Once Royal breaches a network, the group executes actions commonly observed in other cyber operations, such as deploying Cobalt Strike for persistence, gathering login credentials, and moving laterally through systems until they ultimately encrypt all the files.
Royal's primary differentiating factor when it comes to initial access vectors is its use of drive-by attacks using malvertising resulting in BATLOADER disguised as TeamViewer, Zoom, and AnyDesk installers.
Otherwise, Akira's bag of tricks mirrors that of BlackCat.
BianLian
BianLian ransomware surfaced in June 2022. The group attacks a wide variety of vertical sectors, including financial institutions, healthcare, manufacturing, education, entertainment, and energy.

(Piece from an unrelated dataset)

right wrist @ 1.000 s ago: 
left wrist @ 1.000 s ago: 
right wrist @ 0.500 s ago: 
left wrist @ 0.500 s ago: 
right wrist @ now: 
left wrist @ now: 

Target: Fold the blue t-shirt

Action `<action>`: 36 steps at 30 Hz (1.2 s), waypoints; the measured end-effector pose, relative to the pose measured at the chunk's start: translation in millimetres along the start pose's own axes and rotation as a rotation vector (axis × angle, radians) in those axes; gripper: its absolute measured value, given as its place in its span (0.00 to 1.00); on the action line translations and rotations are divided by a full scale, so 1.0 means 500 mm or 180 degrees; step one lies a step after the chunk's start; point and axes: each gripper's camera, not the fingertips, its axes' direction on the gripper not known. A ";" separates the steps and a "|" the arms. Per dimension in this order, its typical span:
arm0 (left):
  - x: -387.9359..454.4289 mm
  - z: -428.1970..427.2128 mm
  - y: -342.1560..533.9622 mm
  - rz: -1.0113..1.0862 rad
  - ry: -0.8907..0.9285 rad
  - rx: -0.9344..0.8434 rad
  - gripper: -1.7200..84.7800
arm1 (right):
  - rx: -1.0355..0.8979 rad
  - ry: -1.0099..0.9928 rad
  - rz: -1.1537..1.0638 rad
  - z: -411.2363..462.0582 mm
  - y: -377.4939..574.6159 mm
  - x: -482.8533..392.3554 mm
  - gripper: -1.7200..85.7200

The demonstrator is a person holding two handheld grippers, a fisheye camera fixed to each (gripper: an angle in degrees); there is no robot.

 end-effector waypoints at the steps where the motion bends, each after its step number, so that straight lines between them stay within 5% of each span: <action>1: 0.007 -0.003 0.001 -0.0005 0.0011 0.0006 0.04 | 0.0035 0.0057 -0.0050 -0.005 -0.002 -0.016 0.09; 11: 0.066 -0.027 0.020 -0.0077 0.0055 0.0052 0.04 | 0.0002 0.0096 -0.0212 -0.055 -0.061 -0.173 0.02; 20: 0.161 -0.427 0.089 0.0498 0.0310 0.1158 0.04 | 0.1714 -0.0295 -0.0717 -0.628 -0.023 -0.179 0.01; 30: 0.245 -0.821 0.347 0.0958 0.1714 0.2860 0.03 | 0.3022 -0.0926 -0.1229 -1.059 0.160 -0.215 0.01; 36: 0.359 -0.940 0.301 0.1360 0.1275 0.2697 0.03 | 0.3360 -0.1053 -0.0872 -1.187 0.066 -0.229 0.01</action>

BianLian directs its attacks against targets in the US, UK, and Australia. BianLian also employs the double extortion approach, combining data encryption with data theft tools as a key part of their offensive tactics. In 2023, the FBI noted that BianLian shifted primarily to extortion via data exfiltration, leaving victims' systems intact, and the ACSC reported that BianLian exclusively adopted exfiltration-based extortion.
Initial access vectors used remain consistent with the other groups.